A "renacionalização" iniciada por receio de tais conseqüências, freando o processo de integração européia (veja os referendos e plebicistos na Dinamarca e na França) não soluciona o problema, porque a concorrência global, sobretudo com o Japão, o sudeste asiático e os EUA, continua a exercer uma pressão que força a colocação da integração na ordem do dia. Ao mesmo tempo a renacionalização é a água realimentando o moinho do racismo e do novo nacional-socialismo que se estende epidemicamente à sotavento da depravação social. Os gestos de apaziguamento das classes políticas, que prometeram descompromissadamente aos seus cidadãos mais democracia européia ou autonomia regional, correspondem à emissão generosa de cheque sem fundo. O mercado liberado será, na sua dimensão européia, mais do que nunca indiferente aos direitos regionais ou locais. Cada passo da integração neoliberal provocará dois passos da reação nacional-socialista. A Europa só se salvará se a terceira força. em nome da integração européia e em nome das fronteiras abertas, manifestar a palavra e se recursos essenciais forem separados da lógica do dinheiro. Somente desse modo a autogestão regional no contexto da Europa unificada poderá significar alguma coisa a mais do que barulho e fumaça.

III

Depois do fim do antigo conflito do sistema Leste/Ocidente, torna-se mais clara a necessidade de uma terceira frente nas guerras e nos conflitos civis da nova desordem mundial. Nessas guerras não existe mais o lado "bom". O conceito de luta de libertação se tornou puro escárnio, porque o processo do mercado mundial passou por cima de qualquer perspectiva nacional de desenvolvimento e entregou regiões inteiras do mundo à barbárie. Isso ficou claro já na guerra do golfo, na qual o beco sem saída deprimente de uma tomada de posição direta nesse novo conflito, levou a esquerda decadente mais urna vez a se dividir.

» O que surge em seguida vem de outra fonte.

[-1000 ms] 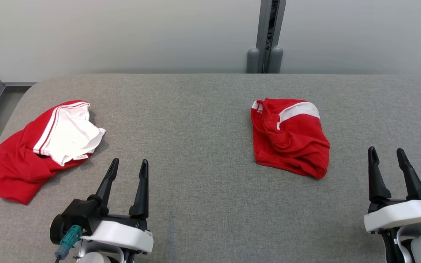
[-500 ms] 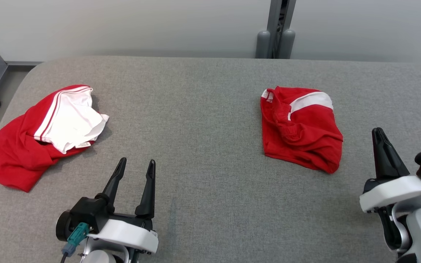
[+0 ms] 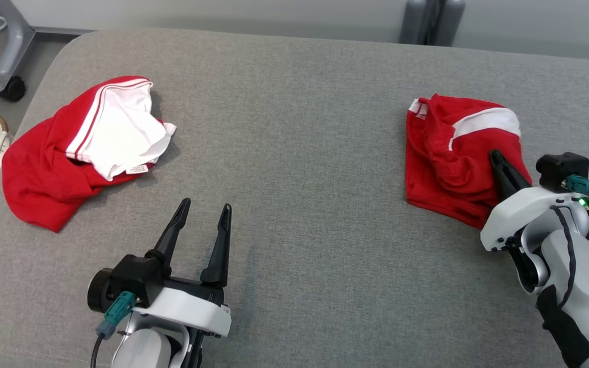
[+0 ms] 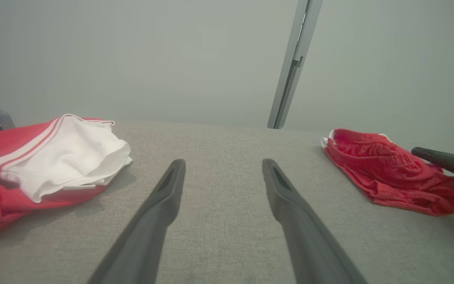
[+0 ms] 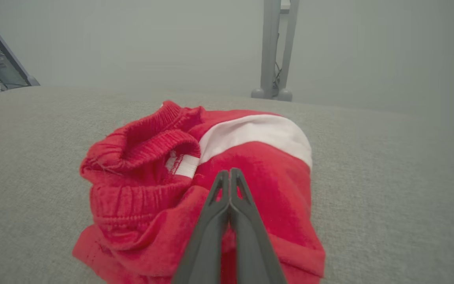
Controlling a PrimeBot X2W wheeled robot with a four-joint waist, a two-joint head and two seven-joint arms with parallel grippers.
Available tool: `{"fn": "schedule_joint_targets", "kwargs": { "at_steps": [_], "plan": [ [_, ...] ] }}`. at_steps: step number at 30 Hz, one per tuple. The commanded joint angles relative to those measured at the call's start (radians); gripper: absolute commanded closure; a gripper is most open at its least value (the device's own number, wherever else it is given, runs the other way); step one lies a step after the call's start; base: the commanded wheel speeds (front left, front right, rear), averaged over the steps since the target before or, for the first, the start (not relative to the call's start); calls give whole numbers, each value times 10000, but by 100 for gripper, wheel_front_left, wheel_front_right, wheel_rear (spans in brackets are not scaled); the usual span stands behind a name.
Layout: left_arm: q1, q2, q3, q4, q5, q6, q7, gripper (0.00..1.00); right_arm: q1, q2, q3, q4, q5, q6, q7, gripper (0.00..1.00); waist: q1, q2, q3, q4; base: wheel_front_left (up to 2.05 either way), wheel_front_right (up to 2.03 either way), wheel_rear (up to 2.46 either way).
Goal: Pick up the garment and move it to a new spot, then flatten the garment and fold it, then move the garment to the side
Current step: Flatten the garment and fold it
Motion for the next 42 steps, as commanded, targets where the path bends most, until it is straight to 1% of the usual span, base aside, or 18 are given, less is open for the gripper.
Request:
{"fn": "schedule_joint_targets", "kwargs": {
  "at_steps": [1,7,11,21,25,27,36,39,42],
  "plan": [
    [-154,38,16,7,47,-7,-14,0,-218,-36,162,283,91,3,55,100,0,0,178,215,0,0,0],
    [-229,38,-50,56,13,7,-14,0,-849,53,1062,1579,430,3,344,100,0,0,306,500,0,0,0],
    [-249,38,-86,54,-20,-1,-14,0,-1076,209,1497,2024,702,3,266,100,0,0,334,600,0,0,0],
    [-285,40,-197,60,-112,107,-14,0,-1357,761,2534,2156,1471,3,-31,100,0,0,359,618,0,0,0],
    [-321,38,-210,59,-180,143,-14,0,-1410,908,3125,2058,1758,5,40,100,0,0,386,609,0,0,0],
    [-306,40,-203,76,-190,170,-14,0,-1494,877,3331,1992,1944,5,-17,100,0,0,385,598,0,0,0],
    [-315,40,-249,87,-313,213,-14,0,-1821,503,3508,2136,2392,3,-249,100,0,0,346,600,0,0,0],
    [-359,40,-293,63,-365,184,-14,0,-2022,448,3480,2422,2426,3,-274,100,0,0,393,692,0,0,0],
    [-398,38,-354,50,-387,147,-14,0,-2295,458,3304,2970,2382,3,-297,100,0,0,496,849,0,0,0]
  ]
}}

De um lado ridicularizou-se profundamente o velho anti-imperialismo, porque se tornou realmente impossível formular urna relação positiva de "luta de libertação" para o regime de Sadam. Os assassinos gazes tóxicos do Iraque, apresentados claramente na forma anti-semítica contra Israel, aterrorizou a população civil, provocando a necessidade de sanções internacionais e de intervenção militar.

Mas os novos "beligerantes" (ex) esquerdistas, que se desesperavam perante um carniceiro como Sadam Hussein, acusavam não somente o "bom" anti-imperialismo, como também o movimento pacifista, de cumplicidade objetiva com um regime de assassinos. Baseando-se analogamente na constelação da segunda guerra mundial, chegaram à falsa conclusão de um apoio incondicional à intervenção dos EUA em nome da ONU. Esse apoio não foi justificado somente por uma "política real", mas também pela militância ideológica (por exemplo, nas acusações de Cora Stephan). Com a aceitação, por princípio, da economia de mercado, a lógica do dinheiro deveria ser completada pelo juramento na democracia ocidental, pela compreensão ocidental da política e pelo way of life ocidental. Ocultou-se que a justificativa para a intervenção ocidental não foi nem a carnificina do regime de Sadam Hussein aos curdos nem a agressão contra a população civil israelita, mas a reconstrução do indescritível principado do Kuweit, cuja monstruosidade social, de forma alguma ficava atrás daquela do regime iraquiano. Ocultou-se também que Sadam não representava, diferentemente de Hitler, nenhum poder independente, mas era originalmente, uma criatura do nobre ocidente democrático. Até o sistema de armas foi fornecido pelas mesmas potências que depois precisaram preparar a intervenção militar contra sua rebelde e monstruosa criatura ou participar do co-financiamento (como no caso da Alemanha). Ocultou-se finalmente, que foi através da lógica global da imposição da economia de mercado ocidental que se produziu a constelação de crises e colapsos nas sociedades em modernização, principalmente do sul e leste.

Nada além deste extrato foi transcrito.